Chinese mythology has more than two hundred gods and goddesses and thousands of nature spirits, immortal beings, and minor spirits. These deities lived in grand palaces on remote peaks such as the Kunlun Mountains, Mount Tai in the coastal province of Shandong, and the mythical peaks of the Jade Mountain and Mount Penglai.

The Chinese equivalent to a supreme god is called Shangti, which means “lord-on-high.” Shangti is sometimes referred to as the Jade Emperor or the Celestial Emperor, although these names have also been used to describe other deities. Shangti was the first god or primordial god who brought order, law, culture, agriculture, and strength in battle to the people. Shangti was especially revered during the Shang dynasty but was replaced during the Zhou period by the idea of Heaven, or Tian, as the ultimate spiritual force.

Xiwangmu, or Queen Mother of the West, is the most powerful goddess in Chinese mythology. She is the goddess of life, death, creation, and destruction. According to myth, she lives in a golden palace in the Kunlun Mountains where she tends to her peach orchards, the fruit that grants immortality. In some stories, Xiwangmu is married to Shangti.

Guanyin is the goddess of mercy and compassion. She developed from a Buddhist deity named Avalokiteśvara. Guanyin wanted to experience life as a human, so she was reincarnated in a living body. After she refused her human father’s command to marry a priest, he had her executed. She entered hell, but her passion for goodness turned it into a paradise.

The Baxian, or Eight Immortals, were once eight humans who lived as a poet, an army general, a beautiful woman, a sorcerer, a royal official, a magical flutist, a beggar, and a Taoist teacher. Each was granted the gift of immortality by the Queen Mother of the West. They lived on Mount Penglai in the Bohai Sea, a place where the water was so “weak” that no ships could sail to the island. Only the Baxian could travel to and from their home.

Hou Yi was a great archer who had a bow made of tiger bone and arrows made of dragon tendons. He was a semi-divine being who lived in the palace of the Jade Emperor during the reign of Emperor Yao. At that time, ten suns took turns bringing light to Earth. The Jade Emperor warned the sun not to enter the sky at the same time because their combined power would scorch Earth. However, being young, the suns did not listen and went into the sky all at once. Earth became unbearably hot, crops withered and died, and trees began to burn.

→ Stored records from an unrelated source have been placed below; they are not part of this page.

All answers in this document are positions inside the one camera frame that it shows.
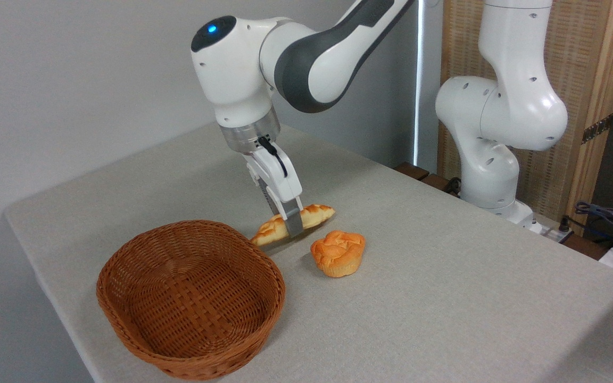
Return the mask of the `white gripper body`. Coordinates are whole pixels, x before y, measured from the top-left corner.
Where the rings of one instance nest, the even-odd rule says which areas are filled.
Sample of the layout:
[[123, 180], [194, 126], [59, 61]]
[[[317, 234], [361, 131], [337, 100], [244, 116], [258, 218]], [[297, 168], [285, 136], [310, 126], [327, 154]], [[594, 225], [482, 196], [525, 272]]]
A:
[[263, 146], [245, 153], [247, 167], [255, 184], [258, 185], [258, 178], [265, 180], [283, 203], [300, 198], [302, 185], [291, 160], [278, 145], [270, 143], [270, 146], [277, 151], [277, 155], [272, 155]]

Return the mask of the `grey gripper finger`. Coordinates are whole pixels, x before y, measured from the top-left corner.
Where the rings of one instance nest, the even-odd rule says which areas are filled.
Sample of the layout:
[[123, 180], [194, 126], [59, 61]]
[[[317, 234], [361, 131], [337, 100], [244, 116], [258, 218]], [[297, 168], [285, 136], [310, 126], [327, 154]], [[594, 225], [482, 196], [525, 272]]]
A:
[[284, 221], [288, 235], [290, 238], [295, 238], [304, 231], [302, 218], [300, 216], [302, 210], [300, 198], [295, 198], [287, 203], [283, 203], [283, 209], [286, 215]]
[[282, 199], [279, 198], [279, 195], [276, 194], [262, 178], [258, 178], [258, 185], [260, 189], [262, 189], [262, 193], [264, 194], [271, 211], [275, 215], [280, 215], [283, 220], [287, 220], [288, 215], [286, 213], [285, 204], [283, 203]]

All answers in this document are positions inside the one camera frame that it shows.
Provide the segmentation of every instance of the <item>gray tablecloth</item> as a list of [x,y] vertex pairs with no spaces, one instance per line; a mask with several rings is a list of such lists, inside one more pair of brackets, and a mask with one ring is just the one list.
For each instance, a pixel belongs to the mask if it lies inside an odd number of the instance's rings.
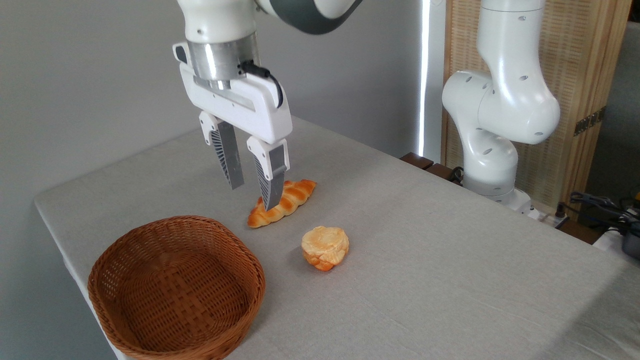
[[[36,198],[85,297],[93,263],[119,236],[193,214],[225,224],[266,274],[260,313],[230,359],[640,358],[638,268],[299,119],[287,178],[317,188],[292,216],[250,229],[259,187],[238,138],[247,183],[235,191],[197,131]],[[351,242],[328,273],[302,257],[318,225]]]

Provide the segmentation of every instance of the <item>basket rim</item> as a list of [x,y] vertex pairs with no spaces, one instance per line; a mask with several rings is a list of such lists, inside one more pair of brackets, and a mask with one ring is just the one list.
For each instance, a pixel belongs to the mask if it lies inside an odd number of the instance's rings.
[[[207,341],[201,342],[196,345],[191,345],[190,347],[185,347],[180,350],[172,350],[172,351],[166,351],[166,352],[147,350],[141,347],[133,346],[128,341],[123,341],[121,336],[117,336],[117,334],[119,334],[119,331],[117,331],[116,327],[114,326],[114,323],[111,320],[111,316],[109,315],[109,313],[106,310],[104,310],[104,304],[106,303],[106,301],[103,299],[103,296],[100,294],[100,292],[97,291],[97,282],[102,277],[101,270],[104,268],[105,265],[108,264],[108,260],[111,258],[111,256],[116,254],[116,251],[114,250],[124,246],[126,244],[126,241],[125,241],[126,238],[128,238],[131,235],[135,235],[136,233],[141,232],[145,229],[148,229],[149,227],[154,227],[160,223],[172,222],[176,220],[205,222],[210,225],[214,225],[216,227],[222,228],[229,235],[229,240],[232,240],[242,250],[242,253],[244,254],[244,256],[249,258],[249,260],[253,264],[253,267],[256,270],[257,280],[260,283],[260,286],[258,286],[256,296],[251,299],[251,301],[249,302],[249,306],[247,307],[247,310],[242,315],[242,317],[240,317],[240,319],[238,319],[238,321],[233,326],[229,327],[227,330],[225,330],[221,334],[215,337],[212,337]],[[187,352],[192,352],[202,348],[206,348],[211,343],[214,343],[216,341],[219,341],[220,339],[223,339],[226,334],[236,334],[239,332],[238,330],[241,330],[245,327],[248,328],[253,322],[253,319],[256,317],[258,309],[262,305],[262,299],[264,298],[264,293],[266,290],[266,280],[264,277],[264,271],[262,269],[262,265],[260,264],[258,259],[255,257],[255,255],[249,250],[249,248],[246,247],[246,245],[233,232],[231,232],[229,229],[227,229],[227,227],[225,227],[222,223],[220,223],[215,219],[202,217],[199,215],[177,215],[173,217],[155,220],[127,231],[124,235],[122,235],[116,241],[114,241],[103,252],[103,254],[107,252],[110,252],[110,256],[103,257],[102,255],[100,255],[98,260],[96,260],[96,262],[94,263],[92,270],[89,274],[87,288],[88,288],[89,298],[97,314],[102,330],[106,334],[109,341],[116,348],[118,348],[122,352],[127,353],[127,355],[170,357],[170,356],[176,356],[180,354],[185,354]],[[244,334],[241,336],[241,339],[244,338],[245,336],[246,336],[246,332],[244,332]]]

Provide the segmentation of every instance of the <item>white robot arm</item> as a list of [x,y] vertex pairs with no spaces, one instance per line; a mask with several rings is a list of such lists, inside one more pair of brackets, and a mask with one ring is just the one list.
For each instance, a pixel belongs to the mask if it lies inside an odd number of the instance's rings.
[[446,82],[442,102],[458,128],[465,188],[521,213],[531,199],[515,189],[518,154],[511,141],[546,140],[560,107],[540,69],[545,0],[482,0],[477,48],[491,74],[465,70]]
[[251,135],[262,198],[267,210],[282,196],[289,169],[285,137],[291,133],[287,96],[269,70],[260,67],[255,14],[263,10],[310,34],[340,26],[362,0],[178,0],[187,42],[175,44],[191,102],[202,110],[200,125],[214,146],[232,188],[244,184],[234,127]]

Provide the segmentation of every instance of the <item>brown basket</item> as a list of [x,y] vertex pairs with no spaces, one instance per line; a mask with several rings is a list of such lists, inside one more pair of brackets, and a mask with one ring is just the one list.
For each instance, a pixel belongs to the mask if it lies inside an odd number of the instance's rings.
[[96,261],[89,298],[114,346],[136,359],[222,359],[264,296],[258,259],[219,222],[196,216],[129,231]]

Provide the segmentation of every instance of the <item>white wall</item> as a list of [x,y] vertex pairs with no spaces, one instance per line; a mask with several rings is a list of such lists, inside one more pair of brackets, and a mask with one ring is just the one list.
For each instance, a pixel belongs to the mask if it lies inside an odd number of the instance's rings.
[[[263,64],[294,115],[403,155],[417,143],[420,9],[365,0],[322,37],[262,16]],[[33,197],[197,128],[171,54],[182,39],[175,0],[0,3],[0,359],[113,358]]]
[[427,69],[424,93],[424,130],[420,135],[424,137],[423,155],[437,163],[440,162],[442,139],[446,15],[446,0],[429,1],[428,36],[426,36],[426,40],[423,40],[428,44],[426,51],[423,50]]

Hou Yi asked the Jade Emperor for permission to become a mortal to save Earth’s people. The emperor granted permission and Hou Yi came down to Earth to try and reason with the suns to return to Heaven. When they refused, he took his arrows and downed nine of the ten suns. The remaining sun is the sun that lights the world today.

For his deeds, Hou Yi was given an elixir of immortality by the Queen Mother of the West. Although he considered drinking it, by doing so he would be immortal and his mortal wife, Chang’e, would be doomed to die. However, Chang’e stole the elixir and drank it, fleeing to the moon where she became the moon goddess.